Start of DATA BELOW

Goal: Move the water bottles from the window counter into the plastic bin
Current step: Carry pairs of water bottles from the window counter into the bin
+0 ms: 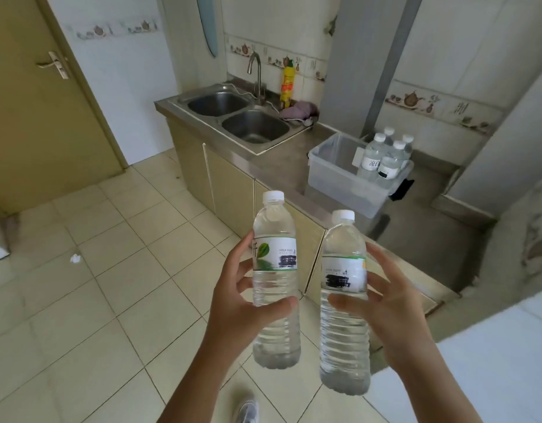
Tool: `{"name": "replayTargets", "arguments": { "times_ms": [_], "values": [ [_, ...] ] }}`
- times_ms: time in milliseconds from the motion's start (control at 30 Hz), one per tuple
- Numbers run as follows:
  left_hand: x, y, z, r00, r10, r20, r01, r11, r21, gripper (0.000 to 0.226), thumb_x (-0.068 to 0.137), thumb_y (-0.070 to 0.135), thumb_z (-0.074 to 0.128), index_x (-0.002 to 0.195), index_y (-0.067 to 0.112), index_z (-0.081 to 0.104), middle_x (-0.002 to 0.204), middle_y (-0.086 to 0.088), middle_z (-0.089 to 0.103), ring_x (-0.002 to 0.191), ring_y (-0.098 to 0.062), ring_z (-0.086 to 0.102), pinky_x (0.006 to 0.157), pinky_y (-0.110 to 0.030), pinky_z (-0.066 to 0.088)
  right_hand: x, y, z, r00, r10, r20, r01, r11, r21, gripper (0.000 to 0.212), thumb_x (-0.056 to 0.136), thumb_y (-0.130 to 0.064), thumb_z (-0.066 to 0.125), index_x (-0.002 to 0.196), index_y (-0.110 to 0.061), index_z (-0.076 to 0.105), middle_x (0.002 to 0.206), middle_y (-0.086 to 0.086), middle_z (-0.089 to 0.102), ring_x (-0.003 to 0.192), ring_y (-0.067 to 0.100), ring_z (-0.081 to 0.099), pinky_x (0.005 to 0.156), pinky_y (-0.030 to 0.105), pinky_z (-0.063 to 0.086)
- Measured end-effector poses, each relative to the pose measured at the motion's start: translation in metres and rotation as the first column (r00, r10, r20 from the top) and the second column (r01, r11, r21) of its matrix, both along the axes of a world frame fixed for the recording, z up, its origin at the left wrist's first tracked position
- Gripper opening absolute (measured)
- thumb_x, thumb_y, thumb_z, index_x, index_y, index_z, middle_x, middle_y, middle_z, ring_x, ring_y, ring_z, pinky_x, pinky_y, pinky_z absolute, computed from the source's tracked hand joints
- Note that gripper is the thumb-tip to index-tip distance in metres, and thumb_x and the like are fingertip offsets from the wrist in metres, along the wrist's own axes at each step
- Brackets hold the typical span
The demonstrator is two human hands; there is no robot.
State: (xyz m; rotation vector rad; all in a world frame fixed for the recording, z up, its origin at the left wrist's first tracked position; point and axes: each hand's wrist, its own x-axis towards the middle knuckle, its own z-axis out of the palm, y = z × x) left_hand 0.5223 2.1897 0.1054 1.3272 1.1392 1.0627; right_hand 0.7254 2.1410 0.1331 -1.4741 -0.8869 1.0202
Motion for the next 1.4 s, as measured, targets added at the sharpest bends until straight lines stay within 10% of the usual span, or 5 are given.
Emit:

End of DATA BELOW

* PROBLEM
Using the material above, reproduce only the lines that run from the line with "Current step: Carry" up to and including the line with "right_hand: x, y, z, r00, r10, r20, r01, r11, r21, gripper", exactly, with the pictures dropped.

* TASK RESPONSE
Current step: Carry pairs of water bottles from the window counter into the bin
+0 ms: 
Tool: `{"name": "replayTargets", "arguments": { "times_ms": [_], "values": [ [_, ...] ] }}`
- times_ms: time in milliseconds from the motion's start (control at 30 Hz), one per tuple
- Numbers run as follows:
  left_hand: x, y, z, r00, r10, r20, r01, r11, r21, gripper (0.000 to 0.226), thumb_x (-0.068 to 0.137), thumb_y (-0.070 to 0.135), thumb_z (-0.074 to 0.128), index_x (-0.002 to 0.195), index_y (-0.067 to 0.112), index_z (-0.081 to 0.104), middle_x (-0.002 to 0.204), middle_y (-0.086 to 0.088), middle_z (-0.089 to 0.103), ring_x (-0.002 to 0.191), ring_y (-0.098 to 0.062), ring_z (-0.086 to 0.102), pinky_x (0.006 to 0.157), pinky_y (-0.110 to 0.030), pinky_z (-0.066 to 0.088)
  right_hand: x, y, z, r00, r10, r20, r01, r11, r21, gripper (0.000 to 0.212), thumb_x (-0.056 to 0.136), thumb_y (-0.130 to 0.064), thumb_z (-0.066 to 0.125), index_x (-0.002 to 0.196), index_y (-0.110 to 0.061), index_z (-0.076 to 0.105), middle_x (0.002 to 0.206), middle_y (-0.086 to 0.086), middle_z (-0.089 to 0.102), ring_x (-0.003 to 0.192), ring_y (-0.067 to 0.100), ring_z (-0.081 to 0.099), pinky_x (0.005 to 0.156), pinky_y (-0.030 to 0.105), pinky_z (-0.063 to 0.086)

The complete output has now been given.